Having now worked in one of the poorer parts of rural india for some time, I wanted to make a few points and observations
• Only a small fraction of tax revenue comes from rural India, but a major and disproportionate part of the expense goes to rural India. And it is appropriate in a pre-dominant rural and developing nation.
• This expense is in form of infrastructure, various poverty alleviation schemes, social reforms, agriculture development, other income generation models, subsidies etc and is spent by the govt. Thousands of schemes.
• All these money’s through the schemes, contracts and infrastructure are cornered by politicians and their supporters/contractors.

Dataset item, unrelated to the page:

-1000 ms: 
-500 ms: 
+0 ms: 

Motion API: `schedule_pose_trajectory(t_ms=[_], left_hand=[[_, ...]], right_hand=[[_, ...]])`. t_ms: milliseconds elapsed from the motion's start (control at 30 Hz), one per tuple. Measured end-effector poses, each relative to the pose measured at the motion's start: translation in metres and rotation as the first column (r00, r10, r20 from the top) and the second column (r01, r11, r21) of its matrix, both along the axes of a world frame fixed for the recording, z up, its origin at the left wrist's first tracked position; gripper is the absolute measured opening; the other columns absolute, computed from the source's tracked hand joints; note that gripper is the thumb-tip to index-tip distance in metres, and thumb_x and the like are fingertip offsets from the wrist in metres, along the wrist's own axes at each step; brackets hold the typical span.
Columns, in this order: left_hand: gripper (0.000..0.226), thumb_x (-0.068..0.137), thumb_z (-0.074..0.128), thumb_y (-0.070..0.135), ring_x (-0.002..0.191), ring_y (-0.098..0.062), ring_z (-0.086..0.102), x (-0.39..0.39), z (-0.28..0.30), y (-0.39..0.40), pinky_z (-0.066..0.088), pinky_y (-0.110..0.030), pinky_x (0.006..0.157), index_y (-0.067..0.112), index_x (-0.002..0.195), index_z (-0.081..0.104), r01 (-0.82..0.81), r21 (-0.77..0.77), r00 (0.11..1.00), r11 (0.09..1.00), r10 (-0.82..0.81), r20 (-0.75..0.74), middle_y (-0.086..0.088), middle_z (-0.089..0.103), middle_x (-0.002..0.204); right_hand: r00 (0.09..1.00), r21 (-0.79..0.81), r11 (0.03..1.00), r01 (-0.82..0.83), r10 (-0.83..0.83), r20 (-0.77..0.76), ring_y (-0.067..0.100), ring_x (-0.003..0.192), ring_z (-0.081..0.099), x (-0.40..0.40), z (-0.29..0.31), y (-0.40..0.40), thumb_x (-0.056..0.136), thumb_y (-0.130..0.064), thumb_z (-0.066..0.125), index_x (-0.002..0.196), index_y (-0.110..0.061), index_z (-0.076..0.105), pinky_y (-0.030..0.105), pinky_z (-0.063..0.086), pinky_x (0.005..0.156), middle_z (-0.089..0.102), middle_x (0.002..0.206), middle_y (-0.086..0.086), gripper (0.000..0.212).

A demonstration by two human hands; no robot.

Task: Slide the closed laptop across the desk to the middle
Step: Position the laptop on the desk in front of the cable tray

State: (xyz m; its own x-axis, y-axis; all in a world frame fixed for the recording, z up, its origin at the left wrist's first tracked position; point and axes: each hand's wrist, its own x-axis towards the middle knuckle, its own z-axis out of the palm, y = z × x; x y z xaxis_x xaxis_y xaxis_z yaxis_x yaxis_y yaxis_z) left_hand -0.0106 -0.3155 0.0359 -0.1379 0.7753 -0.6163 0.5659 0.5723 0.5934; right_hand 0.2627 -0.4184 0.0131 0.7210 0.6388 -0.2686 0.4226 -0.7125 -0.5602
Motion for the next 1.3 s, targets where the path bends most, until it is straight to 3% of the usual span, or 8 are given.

• Therefore in Rural India, the politician are the new monarchs and they are treated as such with people milling around them and each of their meetings overflowing. Money gets power and power gets money. It’s what I call a Monarcracy ( monarchs elected in democratic manner) ☺
• Farming is unviable and while one can survive while being farmers, it cannot lead to prosperity.
• Every village has various groups from each of the major political parties and get the largesse if their party nominees win. Therefore, villages have tremendous internal and in some ways, vicious politics. The biggest business in rural india is politics.
• There is so much corruption and leakages in all schemes and contracts, that there is an incestuous relationship between administration, politicians and contractors. If you see large houses or cars or luxury in rural india – it’s the contractors (most of them are politically connected).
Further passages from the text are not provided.